Contradições de uma retomada duvidosa

Investidores privados retraem e não investem, temendo a recessão, desemprego, queda de renda e vendas e não recuperar o dinheiro que aplicaram

Suely Caldas*, O Estado de S.Paulo

08 Julho 2017 | 05h00

Uma onda de otimismo vem seduzindo consultores e analistas que vivem de projetar o futuro da economia. Dois prognósticos no radar deles: 1. Passo seguro e irreversível, a economia descolou mesmo da política, caminha com as próprias pernas e não sofre mais influência de incertezas e instabilidades decorrentes da crise que explode em Brasília; 2. A recessão já é passado, a retomada da economia está em marcha, segue em frente e sem recuos. Seria isso possível? Chegou o momento da virada, o País finalmente ganha esperança de respirar aliviado, três anos depois de um cenário devastador, de empresas fechando, desemprego multiplicando, famílias estraçalhadas?

O otimismo se apoia em alguns indicadores econômicos recentes. Porém, a esperada (e não confirmada) transição que vivemos traz contradições e contrapontos que precisam ser levados em conta:

Pelo segundo mês consecutivo a produção industrial cresceu em maio e começa a tirar do buraco montadoras automobilísticas e a indústria de bens de capital, cujo crescimento de 3,5% pode resultar em investimento produtivo em outros setores industriais. Mas o desemprego, a renda das famílias em queda, o consumo em baixa e o recuo de 2,1% da confiança dos empresários, medido pela FGV, não garantem uma tendência de crescimento firme e inquestionável para os próximos meses.

As vendas nos shopping centers cresceram 4,6% em maio, em relação ao mesmo mês de 2016. Porém, o fechamento de lojas nos shoppings até recuou um pouco, mas continua. O IBGE apurou uma alta raquítica de 1% nas vendas do comércio em abril, depois de muitos meses de queda.

Impulsionadas pela safra agrícola, as exportações têm produzido megassuperávits comerciais para o País e aliviam o faturamento de setores industriais com vendas internas fracas.

Massacradas pelo governo Dilma, a Petrobrás e a Eletrobrás começam a sair do sufoco: ganharam gestão profissional, frearam investimentos, reorganizam as finanças, vendem ativos e começam a aliviar o cofre vazio. Com isso querem voltar a investir. Em parceria com empresa chinesa, a Petrobrás vai retomar as obras de uma refinaria no Complexo Petroquímico do Rio de Janeiro (Comperj), que já sugou R$ 13 bilhões nos governos Lula e Dilma, a maior parte em corrupção e propina, sem nada construir. Mais combalida pelas trapalhadas de Dilma, que deixou o setor elétrico de pernas para o ar, a Eletrobrás desfez as trapalhadas, vai vender as velhas usinas, que podem render R$ 30 bilhões, e partir para a privatização de subsidiárias.

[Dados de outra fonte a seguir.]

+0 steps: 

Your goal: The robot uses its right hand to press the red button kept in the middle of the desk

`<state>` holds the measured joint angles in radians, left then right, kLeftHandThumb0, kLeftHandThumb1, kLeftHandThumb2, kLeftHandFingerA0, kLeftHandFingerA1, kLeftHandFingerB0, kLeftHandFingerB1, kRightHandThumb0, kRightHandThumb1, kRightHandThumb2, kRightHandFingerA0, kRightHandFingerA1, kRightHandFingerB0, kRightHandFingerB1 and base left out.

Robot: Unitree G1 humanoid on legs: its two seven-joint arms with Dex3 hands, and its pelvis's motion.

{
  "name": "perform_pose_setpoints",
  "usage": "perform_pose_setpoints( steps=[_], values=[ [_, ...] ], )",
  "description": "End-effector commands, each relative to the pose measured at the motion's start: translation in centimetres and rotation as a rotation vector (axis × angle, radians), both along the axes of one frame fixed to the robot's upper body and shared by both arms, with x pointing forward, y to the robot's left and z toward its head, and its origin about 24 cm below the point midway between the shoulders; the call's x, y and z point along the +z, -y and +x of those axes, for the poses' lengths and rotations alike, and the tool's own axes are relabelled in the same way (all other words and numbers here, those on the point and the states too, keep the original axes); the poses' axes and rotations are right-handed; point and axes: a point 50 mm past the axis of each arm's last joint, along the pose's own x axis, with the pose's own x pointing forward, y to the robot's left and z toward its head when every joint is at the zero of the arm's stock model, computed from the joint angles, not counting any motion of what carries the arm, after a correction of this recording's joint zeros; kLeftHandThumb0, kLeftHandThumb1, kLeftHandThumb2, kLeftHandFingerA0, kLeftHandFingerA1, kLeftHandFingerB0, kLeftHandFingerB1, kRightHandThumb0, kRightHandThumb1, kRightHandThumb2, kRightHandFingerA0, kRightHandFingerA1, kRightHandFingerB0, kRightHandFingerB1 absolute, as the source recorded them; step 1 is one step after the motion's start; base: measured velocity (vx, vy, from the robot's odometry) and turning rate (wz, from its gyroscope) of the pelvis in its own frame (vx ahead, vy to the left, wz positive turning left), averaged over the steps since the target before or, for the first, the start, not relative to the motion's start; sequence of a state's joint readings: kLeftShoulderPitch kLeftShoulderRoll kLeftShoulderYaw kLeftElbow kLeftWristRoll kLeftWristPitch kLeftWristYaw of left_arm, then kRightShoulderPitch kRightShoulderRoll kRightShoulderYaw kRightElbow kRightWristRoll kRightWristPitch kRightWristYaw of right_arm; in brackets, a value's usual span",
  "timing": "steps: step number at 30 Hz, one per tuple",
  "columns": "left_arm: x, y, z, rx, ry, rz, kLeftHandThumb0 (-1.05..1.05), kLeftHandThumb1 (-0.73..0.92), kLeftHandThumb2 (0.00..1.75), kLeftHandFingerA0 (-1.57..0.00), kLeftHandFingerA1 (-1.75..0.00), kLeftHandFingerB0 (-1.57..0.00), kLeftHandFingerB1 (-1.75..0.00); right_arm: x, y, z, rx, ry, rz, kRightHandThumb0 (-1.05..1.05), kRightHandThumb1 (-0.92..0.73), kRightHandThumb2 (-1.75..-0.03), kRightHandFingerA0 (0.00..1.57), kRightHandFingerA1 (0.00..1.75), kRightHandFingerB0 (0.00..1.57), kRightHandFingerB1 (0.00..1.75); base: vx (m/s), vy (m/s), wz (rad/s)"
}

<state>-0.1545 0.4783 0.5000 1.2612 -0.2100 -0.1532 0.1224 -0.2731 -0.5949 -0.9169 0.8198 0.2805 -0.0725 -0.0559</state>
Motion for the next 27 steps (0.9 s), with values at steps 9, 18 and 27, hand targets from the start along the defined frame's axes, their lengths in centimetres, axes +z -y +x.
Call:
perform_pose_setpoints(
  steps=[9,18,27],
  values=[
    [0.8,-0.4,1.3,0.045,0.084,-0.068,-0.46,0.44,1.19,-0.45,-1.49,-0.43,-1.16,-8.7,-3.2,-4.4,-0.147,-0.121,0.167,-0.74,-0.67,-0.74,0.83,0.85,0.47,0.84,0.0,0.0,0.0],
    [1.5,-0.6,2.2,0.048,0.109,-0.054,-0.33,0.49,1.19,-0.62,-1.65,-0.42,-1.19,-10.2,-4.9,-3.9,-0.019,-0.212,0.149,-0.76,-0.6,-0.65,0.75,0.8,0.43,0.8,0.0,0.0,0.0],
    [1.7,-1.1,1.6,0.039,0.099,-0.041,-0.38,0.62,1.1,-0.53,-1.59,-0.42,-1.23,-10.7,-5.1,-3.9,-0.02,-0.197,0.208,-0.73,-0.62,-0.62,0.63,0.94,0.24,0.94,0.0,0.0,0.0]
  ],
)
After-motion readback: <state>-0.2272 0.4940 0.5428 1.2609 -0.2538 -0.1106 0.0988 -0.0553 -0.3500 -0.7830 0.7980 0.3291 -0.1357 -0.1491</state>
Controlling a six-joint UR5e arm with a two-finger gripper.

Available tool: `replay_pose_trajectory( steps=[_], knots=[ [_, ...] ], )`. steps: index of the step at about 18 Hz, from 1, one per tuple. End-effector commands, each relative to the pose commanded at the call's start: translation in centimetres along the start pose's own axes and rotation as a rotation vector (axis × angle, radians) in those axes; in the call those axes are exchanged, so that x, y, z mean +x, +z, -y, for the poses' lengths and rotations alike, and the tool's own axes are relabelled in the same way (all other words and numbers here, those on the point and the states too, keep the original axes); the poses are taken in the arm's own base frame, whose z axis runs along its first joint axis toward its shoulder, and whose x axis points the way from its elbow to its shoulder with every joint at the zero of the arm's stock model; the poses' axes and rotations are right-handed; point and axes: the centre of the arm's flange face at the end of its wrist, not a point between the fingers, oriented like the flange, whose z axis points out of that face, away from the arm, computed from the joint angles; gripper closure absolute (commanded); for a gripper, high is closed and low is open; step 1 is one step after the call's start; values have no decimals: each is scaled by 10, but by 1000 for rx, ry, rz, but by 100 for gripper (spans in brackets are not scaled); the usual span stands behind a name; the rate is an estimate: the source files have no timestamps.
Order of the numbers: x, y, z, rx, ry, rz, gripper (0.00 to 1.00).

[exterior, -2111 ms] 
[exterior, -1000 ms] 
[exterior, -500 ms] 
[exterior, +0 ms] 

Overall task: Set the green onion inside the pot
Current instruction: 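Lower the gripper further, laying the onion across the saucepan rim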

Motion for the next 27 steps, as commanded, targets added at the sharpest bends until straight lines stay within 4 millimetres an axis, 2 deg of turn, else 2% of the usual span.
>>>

Se na crise do governo Dilma a Bovespa caiu para 45 mil pontos e o câmbio saltou para R$ 4,50, desta vez os dois têm oscilado levemente, em torno de 63 mil pontos e R$ 3,30. Neste campo sim, a economia parece ter descolado da política, mas é decorrente da confiança dos agentes financeiros na gestão macroeconômica Fazenda/BC, que inexistia no governo Dilma. O descolamento e o contraste entre os dois governos surgem também na inflação, que recuou de 10% com Dilma para uma expectativa de 3% em 2017 e até deflação em junho, e na queda dos juros, com a taxa Selic recuando para 8,5% em dezembro próximo, com zero de artificialismos e interferências políticas.

É possível que o Senado aprove a reforma trabalhista na terça-feira. É um bom avanço, se a versão final não sair esmagada e o imposto sindical sobreviver, por fraqueza política de Temer e pressão das centrais sindicais. Mas a previdenciária corre o risco de não sair com ou sem Temer, ou Maia, ou um novo nome na Presidência, o que pode desencadear uma série de desequilíbrios, que comprometem a retomada da economia. Com a arrecadação tributária em queda, a receita do governo será crescentemente desviada para pagar aposentadorias, escasseando verbas para saúde, educação, segurança, saneamento, programas sociais e investimentos públicos. Além disso, os investidores privados retraem e não investem, temendo a recessão, desemprego, queda de renda e vendas e não recuperar o dinheiro que aplicaram.

Diante desse quadro, leitor, é difícil falar hoje em retomada da economia e seu divórcio da crise política.